▶ _What you are asked to do_
Repeat the entire listing exactly as written.

[[ Records provided open ]]

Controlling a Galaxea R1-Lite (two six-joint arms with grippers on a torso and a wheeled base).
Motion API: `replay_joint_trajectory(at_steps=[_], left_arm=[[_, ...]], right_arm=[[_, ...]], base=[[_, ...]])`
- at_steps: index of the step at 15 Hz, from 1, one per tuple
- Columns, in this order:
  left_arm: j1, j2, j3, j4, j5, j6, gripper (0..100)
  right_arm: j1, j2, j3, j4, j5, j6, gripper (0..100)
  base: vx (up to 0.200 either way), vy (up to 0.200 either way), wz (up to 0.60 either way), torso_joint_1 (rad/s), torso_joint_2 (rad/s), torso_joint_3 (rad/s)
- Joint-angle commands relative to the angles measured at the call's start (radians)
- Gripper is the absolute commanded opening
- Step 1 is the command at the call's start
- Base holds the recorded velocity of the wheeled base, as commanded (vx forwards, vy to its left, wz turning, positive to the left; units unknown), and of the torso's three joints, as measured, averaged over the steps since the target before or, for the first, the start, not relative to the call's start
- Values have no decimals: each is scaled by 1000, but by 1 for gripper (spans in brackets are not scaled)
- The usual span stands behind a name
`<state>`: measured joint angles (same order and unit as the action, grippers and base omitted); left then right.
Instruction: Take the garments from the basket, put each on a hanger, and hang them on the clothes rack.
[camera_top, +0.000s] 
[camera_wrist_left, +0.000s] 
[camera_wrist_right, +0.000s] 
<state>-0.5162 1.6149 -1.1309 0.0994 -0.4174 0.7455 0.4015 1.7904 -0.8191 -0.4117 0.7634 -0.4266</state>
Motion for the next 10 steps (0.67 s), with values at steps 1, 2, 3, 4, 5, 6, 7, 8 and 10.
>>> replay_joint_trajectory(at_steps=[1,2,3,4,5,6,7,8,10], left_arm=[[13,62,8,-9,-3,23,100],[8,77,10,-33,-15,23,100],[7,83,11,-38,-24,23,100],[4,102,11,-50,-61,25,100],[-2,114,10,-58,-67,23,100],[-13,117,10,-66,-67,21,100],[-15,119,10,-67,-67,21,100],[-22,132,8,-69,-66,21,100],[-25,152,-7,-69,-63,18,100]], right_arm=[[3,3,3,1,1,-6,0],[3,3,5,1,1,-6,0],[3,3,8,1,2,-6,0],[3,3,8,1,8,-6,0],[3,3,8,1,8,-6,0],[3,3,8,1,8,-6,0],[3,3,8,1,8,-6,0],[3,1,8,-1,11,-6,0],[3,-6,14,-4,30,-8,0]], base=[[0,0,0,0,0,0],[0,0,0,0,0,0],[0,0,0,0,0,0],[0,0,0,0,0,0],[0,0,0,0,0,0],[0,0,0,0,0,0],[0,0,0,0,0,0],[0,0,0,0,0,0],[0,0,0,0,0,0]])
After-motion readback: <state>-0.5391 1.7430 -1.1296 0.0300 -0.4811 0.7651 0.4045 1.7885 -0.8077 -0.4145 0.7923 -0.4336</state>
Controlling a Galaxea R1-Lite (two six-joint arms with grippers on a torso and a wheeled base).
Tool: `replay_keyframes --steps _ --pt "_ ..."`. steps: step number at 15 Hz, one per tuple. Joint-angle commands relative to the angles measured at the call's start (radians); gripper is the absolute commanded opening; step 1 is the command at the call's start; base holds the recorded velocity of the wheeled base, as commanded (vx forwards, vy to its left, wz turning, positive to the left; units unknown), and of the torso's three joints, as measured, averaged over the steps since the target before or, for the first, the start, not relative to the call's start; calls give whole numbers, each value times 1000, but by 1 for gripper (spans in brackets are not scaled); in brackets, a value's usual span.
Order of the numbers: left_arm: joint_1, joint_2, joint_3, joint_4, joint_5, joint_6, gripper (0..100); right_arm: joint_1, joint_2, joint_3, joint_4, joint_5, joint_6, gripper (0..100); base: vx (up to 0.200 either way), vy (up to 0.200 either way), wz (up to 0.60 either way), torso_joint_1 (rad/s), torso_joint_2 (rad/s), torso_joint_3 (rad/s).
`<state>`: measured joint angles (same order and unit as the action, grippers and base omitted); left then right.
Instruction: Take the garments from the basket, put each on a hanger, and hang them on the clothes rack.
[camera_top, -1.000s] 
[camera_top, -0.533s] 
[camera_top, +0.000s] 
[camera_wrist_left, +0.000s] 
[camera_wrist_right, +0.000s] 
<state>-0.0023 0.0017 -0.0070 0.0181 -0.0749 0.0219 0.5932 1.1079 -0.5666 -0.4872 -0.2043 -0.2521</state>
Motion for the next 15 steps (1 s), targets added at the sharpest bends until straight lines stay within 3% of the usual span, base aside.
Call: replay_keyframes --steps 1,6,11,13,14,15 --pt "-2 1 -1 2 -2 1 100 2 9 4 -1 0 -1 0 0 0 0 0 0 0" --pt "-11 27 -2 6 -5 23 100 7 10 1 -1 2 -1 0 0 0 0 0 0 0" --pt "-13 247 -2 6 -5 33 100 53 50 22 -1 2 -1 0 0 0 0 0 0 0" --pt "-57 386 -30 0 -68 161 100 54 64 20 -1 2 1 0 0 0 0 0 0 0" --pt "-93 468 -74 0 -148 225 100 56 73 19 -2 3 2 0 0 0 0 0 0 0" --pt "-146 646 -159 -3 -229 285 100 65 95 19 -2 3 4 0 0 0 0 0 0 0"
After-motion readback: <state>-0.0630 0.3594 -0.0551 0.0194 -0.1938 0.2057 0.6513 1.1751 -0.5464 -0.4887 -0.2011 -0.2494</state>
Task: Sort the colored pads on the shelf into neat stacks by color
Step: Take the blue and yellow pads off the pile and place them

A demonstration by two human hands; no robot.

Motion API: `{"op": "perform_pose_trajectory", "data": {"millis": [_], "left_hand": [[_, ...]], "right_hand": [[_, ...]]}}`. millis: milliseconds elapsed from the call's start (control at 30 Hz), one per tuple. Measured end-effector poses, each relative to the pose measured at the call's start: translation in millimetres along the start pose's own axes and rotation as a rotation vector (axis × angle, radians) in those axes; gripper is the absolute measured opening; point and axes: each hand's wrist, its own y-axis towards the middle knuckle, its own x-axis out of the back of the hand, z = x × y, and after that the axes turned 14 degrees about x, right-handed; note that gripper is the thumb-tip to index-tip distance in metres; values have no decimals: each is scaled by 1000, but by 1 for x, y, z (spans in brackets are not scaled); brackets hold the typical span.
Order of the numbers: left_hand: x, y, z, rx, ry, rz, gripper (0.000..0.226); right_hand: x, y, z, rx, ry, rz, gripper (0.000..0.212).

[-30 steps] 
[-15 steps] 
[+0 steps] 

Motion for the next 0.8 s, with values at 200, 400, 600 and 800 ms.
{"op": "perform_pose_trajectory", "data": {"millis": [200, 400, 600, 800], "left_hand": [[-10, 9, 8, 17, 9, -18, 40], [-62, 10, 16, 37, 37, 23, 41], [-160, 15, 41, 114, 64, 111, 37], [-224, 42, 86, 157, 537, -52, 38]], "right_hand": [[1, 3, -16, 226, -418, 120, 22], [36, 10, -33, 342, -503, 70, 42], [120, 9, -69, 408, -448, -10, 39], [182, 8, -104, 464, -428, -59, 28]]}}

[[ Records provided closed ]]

▶ _Answer box_
Controlling a Galaxea R1-Lite (two six-joint arms with grippers on a torso and a wheeled base).
Motion API: `replay_joint_trajectory(at_steps=[_], left_arm=[[_, ...]], right_arm=[[_, ...]], base=[[_, ...]])`
- at_steps: index of the step at 15 Hz, from 1, one per tuple
- Columns, in this order:
  left_arm: j1, j2, j3, j4, j5, j6, gripper (0..100)
  right_arm: j1, j2, j3, j4, j5, j6, gripper (0..100)
  base: vx (up to 0.200 either way), vy (up to 0.200 either way), wz (up to 0.60 either way), torso_joint_1 (rad/s), torso_joint_2 (rad/s), torso_joint_3 (rad/s)
- Joint-angle commands relative to the angles measured at the call's start (radians)
- Gripper is the absolute commanded opening
- Step 1 is the command at the call's start
- Base holds the recorded velocity of the wheeled base, as commanded (vx forwards, vy to its left, wz turning, positive to the left; units unknown), and of the torso's three joints, as measured, averaged over the steps since the target before or, for the first, the start, not relative to the call's start
- Values have no decimals: each is scaled by 1000, but by 1 for gripper (spans in brackets are not scaled)
- The usual span stands behind a name
`<state>`: measured joint angles (same order and unit as the action, grippers and base omitted); left then right.
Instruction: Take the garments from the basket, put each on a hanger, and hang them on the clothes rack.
[camera_top, +0.000s] 
[camera_wrist_left, +0.000s] 
[camera_wrist_right, +0.000s] 
<state>-0.5162 1.6149 -1.1309 0.0994 -0.4174 0.7455 0.4015 1.7904 -0.8191 -0.4117 0.7634 -0.4266</state>
Motion for the next 10 steps (0.67 s), with values at steps 1, 2, 3, 4, 5, 6, 7, 8 and 10.
>>> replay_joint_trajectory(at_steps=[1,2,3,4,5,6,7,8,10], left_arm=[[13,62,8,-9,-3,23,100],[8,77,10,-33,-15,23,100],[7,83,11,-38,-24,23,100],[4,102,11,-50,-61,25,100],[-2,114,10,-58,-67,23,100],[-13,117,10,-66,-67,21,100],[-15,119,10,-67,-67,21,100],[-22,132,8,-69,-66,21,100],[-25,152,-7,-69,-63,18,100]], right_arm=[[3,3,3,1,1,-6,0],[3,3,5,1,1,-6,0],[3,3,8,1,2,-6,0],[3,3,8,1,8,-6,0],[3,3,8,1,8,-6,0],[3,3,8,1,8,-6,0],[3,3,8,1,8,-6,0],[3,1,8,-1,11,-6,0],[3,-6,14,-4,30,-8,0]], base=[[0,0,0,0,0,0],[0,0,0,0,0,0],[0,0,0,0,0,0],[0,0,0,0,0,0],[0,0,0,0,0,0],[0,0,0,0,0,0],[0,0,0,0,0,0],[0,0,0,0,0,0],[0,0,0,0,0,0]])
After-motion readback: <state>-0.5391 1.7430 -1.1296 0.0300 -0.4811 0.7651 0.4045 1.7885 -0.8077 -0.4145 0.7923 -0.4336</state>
Controlling a Galaxea R1-Lite (two six-joint arms with grippers on a torso and a wheeled base).
Tool: `replay_keyframes --steps _ --pt "_ ..."`. steps: step number at 15 Hz, one per tuple. Joint-angle commands relative to the angles measured at the call's start (radians); gripper is the absolute commanded opening; step 1 is the command at the call's start; base holds the recorded velocity of the wheeled base, as commanded (vx forwards, vy to its left, wz turning, positive to the left; units unknown), and of the torso's three joints, as measured, averaged over the steps since the target before or, for the first, the start, not relative to the call's start; calls give whole numbers, each value times 1000, but by 1 for gripper (spans in brackets are not scaled); in brackets, a value's usual span.
Order of the numbers: left_arm: joint_1, joint_2, joint_3, joint_4, joint_5, joint_6, gripper (0..100); right_arm: joint_1, joint_2, joint_3, joint_4, joint_5, joint_6, gripper (0..100); base: vx (up to 0.200 either way), vy (up to 0.200 either way), wz (up to 0.60 either way), torso_joint_1 (rad/s), torso_joint_2 (rad/s), torso_joint_3 (rad/s).
`<state>`: measured joint angles (same order and unit as the action, grippers and base omitted); left then right.
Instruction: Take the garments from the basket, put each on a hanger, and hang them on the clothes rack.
[camera_top, -1.000s] 
[camera_top, -0.533s] 
[camera_top, +0.000s] 
[camera_wrist_left, +0.000s] 
[camera_wrist_right, +0.000s] 
<state>-0.0023 0.0017 -0.0070 0.0181 -0.0749 0.0219 0.5932 1.1079 -0.5666 -0.4872 -0.2043 -0.2521</state>
Motion for the next 15 steps (1 s), targets added at the sharpest bends until straight lines stay within 3% of the usual span, base aside.
Call: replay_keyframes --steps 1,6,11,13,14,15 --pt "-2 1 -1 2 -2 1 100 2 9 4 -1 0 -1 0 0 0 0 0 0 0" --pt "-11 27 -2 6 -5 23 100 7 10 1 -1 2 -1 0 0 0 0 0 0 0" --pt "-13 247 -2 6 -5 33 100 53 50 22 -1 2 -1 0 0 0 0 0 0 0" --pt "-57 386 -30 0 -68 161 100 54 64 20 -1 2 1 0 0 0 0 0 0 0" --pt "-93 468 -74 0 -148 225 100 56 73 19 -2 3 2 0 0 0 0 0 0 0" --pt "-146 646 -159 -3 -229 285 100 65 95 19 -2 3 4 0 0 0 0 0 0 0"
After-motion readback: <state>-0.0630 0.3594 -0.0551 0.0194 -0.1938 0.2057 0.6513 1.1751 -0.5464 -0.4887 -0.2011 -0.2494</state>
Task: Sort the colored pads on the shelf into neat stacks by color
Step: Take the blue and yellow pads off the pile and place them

A demonstration by two human hands; no robot.

Motion API: `{"op": "perform_pose_trajectory", "data": {"millis": [_], "left_hand": [[_, ...]], "right_hand": [[_, ...]]}}`. millis: milliseconds elapsed from the call's start (control at 30 Hz), one per tuple. Measured end-effector poses, each relative to the pose measured at the call's start: translation in millimetres along the start pose's own axes and rotation as a rotation vector (axis × angle, radians) in those axes; gripper is the absolute measured opening; point and axes: each hand's wrist, its own y-axis towards the middle knuckle, its own x-axis out of the back of the hand, z = x × y, and after that the axes turned 14 degrees about x, right-handed; note that gripper is the thumb-tip to index-tip distance in metres; values have no decimals: each is scaled by 1000, but by 1 for x, y, z (spans in brackets are not scaled); brackets hold the typical span.
Order of the numbers: left_hand: x, y, z, rx, ry, rz, gripper (0.000..0.226); right_hand: x, y, z, rx, ry, rz, gripper (0.000..0.212).

[-30 steps] 
[-15 steps] 
[+0 steps] 

Motion for the next 0.8 s, with values at 200, 400, 600 and 800 ms.
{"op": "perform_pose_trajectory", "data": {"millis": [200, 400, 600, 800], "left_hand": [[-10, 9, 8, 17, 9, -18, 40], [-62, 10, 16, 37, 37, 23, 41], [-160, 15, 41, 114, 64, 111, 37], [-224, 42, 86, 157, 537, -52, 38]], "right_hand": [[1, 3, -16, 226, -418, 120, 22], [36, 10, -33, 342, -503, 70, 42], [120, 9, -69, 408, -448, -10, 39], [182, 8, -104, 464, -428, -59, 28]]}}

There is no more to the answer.